Ethan Automotive is reportedly seeking $600 million from the federal government for a planned Edinburgh Parks factory, and has slammed the recent ATS funding reversal “cynical”.
The Australian reports that the auto start-up – which aims to be producing its first rear-wheel-drive, four-cylinder, $35,000 vehicle in 2018 – has criticised this week’s backflip on the $500 million cut to the Automotive Transformation Scheme.
The federal government took a pledge to remove $500 million from the ATS to the 2013 election. Industry minister Ian Macfarlane has said only about $100 million of a revised budgeted $900 million for the scheme until 2021 will be actually spent, with funding tied to the (rapidly decreasing) volume of cars being produced.

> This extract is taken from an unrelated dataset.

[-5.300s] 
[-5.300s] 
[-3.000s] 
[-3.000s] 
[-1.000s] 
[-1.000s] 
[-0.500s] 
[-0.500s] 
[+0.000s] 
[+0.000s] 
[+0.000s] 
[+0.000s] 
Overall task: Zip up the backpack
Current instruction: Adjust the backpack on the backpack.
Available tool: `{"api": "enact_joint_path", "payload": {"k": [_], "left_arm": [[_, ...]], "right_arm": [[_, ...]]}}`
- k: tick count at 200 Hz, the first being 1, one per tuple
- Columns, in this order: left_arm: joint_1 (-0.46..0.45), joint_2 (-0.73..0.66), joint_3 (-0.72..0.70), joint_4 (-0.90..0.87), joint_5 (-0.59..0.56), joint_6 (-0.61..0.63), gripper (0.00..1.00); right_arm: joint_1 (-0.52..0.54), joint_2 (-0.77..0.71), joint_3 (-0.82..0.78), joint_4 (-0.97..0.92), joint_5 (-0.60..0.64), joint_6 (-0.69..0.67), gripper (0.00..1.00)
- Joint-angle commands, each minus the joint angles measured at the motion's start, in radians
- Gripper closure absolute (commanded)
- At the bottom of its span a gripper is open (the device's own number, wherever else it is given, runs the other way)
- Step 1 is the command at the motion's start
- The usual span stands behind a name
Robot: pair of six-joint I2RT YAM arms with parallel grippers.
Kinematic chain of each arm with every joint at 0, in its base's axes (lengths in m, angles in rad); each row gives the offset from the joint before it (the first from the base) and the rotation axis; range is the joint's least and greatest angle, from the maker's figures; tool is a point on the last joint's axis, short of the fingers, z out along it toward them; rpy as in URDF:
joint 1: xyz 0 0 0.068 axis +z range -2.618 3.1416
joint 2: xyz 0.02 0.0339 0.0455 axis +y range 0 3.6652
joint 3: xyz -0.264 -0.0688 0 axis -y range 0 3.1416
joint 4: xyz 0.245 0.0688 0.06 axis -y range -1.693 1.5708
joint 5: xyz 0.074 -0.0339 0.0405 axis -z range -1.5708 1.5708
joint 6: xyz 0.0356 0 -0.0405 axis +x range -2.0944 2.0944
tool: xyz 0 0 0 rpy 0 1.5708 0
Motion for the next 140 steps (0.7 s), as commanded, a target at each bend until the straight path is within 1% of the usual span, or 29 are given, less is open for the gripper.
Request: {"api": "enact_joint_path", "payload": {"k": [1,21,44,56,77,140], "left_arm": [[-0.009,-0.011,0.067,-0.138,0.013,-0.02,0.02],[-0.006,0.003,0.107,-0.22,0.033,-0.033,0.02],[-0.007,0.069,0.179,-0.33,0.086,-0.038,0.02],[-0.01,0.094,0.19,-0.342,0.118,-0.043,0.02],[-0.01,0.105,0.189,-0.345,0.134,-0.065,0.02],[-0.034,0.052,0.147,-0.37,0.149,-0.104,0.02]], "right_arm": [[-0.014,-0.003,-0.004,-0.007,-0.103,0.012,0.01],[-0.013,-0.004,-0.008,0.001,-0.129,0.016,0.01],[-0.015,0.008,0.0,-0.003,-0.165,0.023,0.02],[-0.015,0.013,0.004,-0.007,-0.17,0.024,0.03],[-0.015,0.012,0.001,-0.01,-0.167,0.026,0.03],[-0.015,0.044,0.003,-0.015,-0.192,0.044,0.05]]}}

Chief executive of Ethan, Brigid Mahoney, called the funding model “cynical” and in need of adjustment.
“[The scheme] needs to be more useful for industry, not just the supply chain, but it needs to encourage new entrants rather than going back to general revenue or going to the big three carmakers,” she told The Australian.
“We’ve been talking openly with the Greens about amending the scheme to make it more usable, give component-makers more money to diversify and allow new entrants.’’
The ATS does not currently allow for funding to suppliers to overseas car companies or to new car companies – such as Ethan – looking to start up. Victorian and South Australian Greens Senators are aiming to change this.
According to the report, Ethan is seeking $600 million in federal funding, and is basing its low-volume production model on Aston Martin and Range Rover.
The company has planned for prototyping in 2017, and the sale of 12,000 vehicles the following year, increasing this to 22,000 annually by 2023.
Ethan Automotive is only four months old. Its supporters include local components makers Futuris Automotive and Precision Components.
Directors include Family First party Victorian director Ashley Fenn and his wife Jacqueline.
Pictured: Mahoney, Greens Melbourne MP Adam Bandt, and Precision Components managing director Darrin Spinks.